When I opened the door and walked into the dark basement, I almost crashed into another door two feet in front of it. “Dimitri found time to build the light-lock, I see.”

Red light from Zoltan’s special lamps flowed through a crack under the interior door, so it wasn’t entirely airtight—light-tight. I closed the exterior door behind me before opening the next one.

In addition to the usual lab accoutrements, the magical anvil, Zoltan’s coffin, and his various cases of books and scrolls, a recording setup had been erected on a table. In front of a laptop camera, a cauldron smoldered over a Bunsen burner, votives burned in a pair of holders made from monkey skulls, and an array of colorful liquids in vials filled almost every remaining inch of space.

“You’re burning candles in monkey skulls, and you were squeamish about the bone I left taped to your door?” I asked.

“I ordered the skull candle holders from a catalog. They didn’t appear in a mysterious package on the door.” Zoltan, clad in a white suit, his dark hair impeccably combed back from his widow’s peak, adjusted his red bow tie. He usually wore suits, but the black cape trimmed with ermine fur wasn’t his typical basement wear.

“I left a note. How mysterious could it have been?” I headed toward Freysha, intending to give her a hug and welcome her back to Earth, but I paused and pointed at the cube of special red lights she was holding. “Have you been pressed into service as his lighting assistant? Can you even record videos by red light?”

“Certainly you can,” Zoltan said. “It’s perfect.
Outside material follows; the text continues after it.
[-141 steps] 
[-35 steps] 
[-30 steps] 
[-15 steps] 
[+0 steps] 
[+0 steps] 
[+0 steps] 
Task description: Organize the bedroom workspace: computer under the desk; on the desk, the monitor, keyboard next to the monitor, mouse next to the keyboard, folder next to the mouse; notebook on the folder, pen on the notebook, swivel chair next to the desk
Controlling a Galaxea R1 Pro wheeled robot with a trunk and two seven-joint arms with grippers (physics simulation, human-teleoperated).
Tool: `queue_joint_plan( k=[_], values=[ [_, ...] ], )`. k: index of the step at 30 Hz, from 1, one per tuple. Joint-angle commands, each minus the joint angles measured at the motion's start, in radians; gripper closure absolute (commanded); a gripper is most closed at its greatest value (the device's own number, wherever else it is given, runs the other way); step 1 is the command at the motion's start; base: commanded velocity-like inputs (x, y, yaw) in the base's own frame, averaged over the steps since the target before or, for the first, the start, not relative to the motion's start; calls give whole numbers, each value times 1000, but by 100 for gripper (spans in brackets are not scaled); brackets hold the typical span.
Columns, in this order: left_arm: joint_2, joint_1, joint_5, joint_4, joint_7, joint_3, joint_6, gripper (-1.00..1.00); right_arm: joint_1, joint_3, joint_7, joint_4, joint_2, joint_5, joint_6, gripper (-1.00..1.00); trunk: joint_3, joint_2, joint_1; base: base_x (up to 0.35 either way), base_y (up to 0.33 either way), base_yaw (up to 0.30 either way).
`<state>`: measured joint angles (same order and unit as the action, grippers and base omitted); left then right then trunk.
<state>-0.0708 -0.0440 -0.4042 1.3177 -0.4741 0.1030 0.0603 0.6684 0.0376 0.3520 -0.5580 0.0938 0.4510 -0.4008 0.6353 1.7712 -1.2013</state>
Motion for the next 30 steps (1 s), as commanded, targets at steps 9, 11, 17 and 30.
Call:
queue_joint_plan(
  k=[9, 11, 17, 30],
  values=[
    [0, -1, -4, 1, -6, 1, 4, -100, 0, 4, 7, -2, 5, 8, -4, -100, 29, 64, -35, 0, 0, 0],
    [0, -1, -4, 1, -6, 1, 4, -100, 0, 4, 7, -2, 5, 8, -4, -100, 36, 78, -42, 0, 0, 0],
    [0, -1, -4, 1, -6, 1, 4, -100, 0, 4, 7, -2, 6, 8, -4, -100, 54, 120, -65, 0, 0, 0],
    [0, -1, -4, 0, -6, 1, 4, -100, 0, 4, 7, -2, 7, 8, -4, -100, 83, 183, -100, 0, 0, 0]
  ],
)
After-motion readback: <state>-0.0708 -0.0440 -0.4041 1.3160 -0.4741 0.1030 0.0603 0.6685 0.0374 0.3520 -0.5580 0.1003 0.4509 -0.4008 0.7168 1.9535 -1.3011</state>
The candles and the red lights create the ideal ambiance for an alchemist occasionally giving lectures on how to dabble in the dark arts.”

“You were teaching them to make wart remover.” Freysha balanced the light contraption on a shelf and came forward to hug me.
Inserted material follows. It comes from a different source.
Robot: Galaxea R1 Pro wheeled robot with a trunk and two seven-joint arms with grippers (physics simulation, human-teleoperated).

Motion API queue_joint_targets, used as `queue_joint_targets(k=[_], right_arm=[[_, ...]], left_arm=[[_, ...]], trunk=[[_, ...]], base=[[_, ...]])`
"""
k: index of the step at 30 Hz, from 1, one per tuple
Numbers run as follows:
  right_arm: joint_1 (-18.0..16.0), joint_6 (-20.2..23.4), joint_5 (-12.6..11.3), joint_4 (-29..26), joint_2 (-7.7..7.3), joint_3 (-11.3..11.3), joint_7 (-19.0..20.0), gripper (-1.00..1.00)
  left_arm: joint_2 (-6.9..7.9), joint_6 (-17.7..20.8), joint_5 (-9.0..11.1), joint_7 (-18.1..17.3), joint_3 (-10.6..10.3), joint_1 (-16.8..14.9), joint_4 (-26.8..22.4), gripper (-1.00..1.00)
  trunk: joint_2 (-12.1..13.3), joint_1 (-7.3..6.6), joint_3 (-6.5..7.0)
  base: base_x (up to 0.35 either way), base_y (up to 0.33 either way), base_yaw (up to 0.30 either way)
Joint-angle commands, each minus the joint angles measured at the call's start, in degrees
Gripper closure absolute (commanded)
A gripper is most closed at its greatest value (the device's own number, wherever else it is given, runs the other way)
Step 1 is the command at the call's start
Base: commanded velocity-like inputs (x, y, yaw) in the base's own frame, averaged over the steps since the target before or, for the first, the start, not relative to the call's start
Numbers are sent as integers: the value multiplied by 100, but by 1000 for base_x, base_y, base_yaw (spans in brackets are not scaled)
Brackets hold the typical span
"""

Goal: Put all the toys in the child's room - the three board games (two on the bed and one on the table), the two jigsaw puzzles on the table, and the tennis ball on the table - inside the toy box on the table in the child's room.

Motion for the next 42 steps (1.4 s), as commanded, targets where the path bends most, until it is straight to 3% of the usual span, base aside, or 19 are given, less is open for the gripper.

“I said there was occasional dark-art dabbling, not frequent. Practical alchemical solutions applicable to all are much more popular. They also don’t result in my videos being de-monetized and de-listed. Instructions on how to use alchemical formulas to slay or incapacitate people can have that result.”
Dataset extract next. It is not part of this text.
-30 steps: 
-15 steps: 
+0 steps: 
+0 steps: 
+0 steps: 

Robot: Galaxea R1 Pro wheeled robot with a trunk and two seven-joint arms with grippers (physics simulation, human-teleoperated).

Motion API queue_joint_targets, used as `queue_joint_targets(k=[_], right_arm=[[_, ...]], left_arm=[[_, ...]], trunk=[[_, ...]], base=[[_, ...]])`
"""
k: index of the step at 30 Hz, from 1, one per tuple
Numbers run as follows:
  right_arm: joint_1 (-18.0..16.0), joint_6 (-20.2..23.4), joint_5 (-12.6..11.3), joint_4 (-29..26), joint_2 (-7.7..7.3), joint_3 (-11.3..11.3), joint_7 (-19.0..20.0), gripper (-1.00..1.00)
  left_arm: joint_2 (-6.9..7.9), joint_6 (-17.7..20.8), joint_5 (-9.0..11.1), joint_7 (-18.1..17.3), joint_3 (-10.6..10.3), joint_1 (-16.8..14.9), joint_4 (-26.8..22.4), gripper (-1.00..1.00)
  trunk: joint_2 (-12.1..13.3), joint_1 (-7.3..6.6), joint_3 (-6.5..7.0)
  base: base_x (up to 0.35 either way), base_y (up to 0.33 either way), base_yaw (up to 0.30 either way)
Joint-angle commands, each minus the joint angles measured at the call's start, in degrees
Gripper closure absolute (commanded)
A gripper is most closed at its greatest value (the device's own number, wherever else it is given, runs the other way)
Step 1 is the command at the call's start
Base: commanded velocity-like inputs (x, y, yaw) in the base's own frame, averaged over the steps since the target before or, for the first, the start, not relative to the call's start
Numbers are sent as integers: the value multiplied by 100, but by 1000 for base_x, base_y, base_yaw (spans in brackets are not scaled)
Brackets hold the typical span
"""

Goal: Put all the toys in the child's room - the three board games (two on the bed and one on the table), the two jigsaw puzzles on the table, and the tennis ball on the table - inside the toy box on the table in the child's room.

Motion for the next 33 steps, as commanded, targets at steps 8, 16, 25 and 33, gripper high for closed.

“Weird.” I’d known there was advertising revenue. “Got something for you.”

I fished the bone out of my pocket and offered it to him. “Will you see if this is related to the other one? Not related, exactly, since it came from a flying skeleton instead of an invisible wraith, but from the same world. Shared DNA or whatever.”

Zoltan used his forefinger and thumb to pluck up the bone and carried it over to the station that held his microscope and a variety of magnifying glasses. I didn’t think he had a DNA sequencer over there, or that they were something that could fit in a basement, but maybe he had an alchemical alternative.

“It sounds like you’ve been in interesting places lately.” Freysha tilted her head, a pointed ear poking up through her blonde hair.

“Yeah, the artifacts room under Willard’s office.”

Her elegant eyebrows rose.

“Also the dwarven home world. Zav and I were trying to research my sword but didn’t make it far before eight undead, winged creatures waylaid us.” I summed up the brief adventure for her and told her about Sindari.

“Ah, that is unfortunate. And also explains rumors that we’ve been hearing about Dun Kroth. Just two days ago, our father sent a scouting party to investigate and find out why we’ve lost contact with the dwarven king.”

“I hope they don’t run into the flying things. We only defeated four before the others fled. How is our father? Recovered from his dragon-inflicted illness?”

“Yes.” Freysha smiled. “He has been telling people that you are getting married in the human way—which is deemed to be somewhat similar to the elven way and therefore acceptable—to a dragon.”

“He tells people about me?” I touched my chest. “I’d assumed that my assassin career made me an embarrassment. Along with the fact that I’m a half-human mongrel.”

Her smile shifted to a frown. “You should not use derogatory language to describe yourself. You are a strong warrior and have promise to one day be a decent magic user.”

“Still, he didn’t tell your mother about me, did he? I’m sure your people don’t approve of dalliances with human maidens.” I trusted my mother had qualified as a maiden back then. Or something close.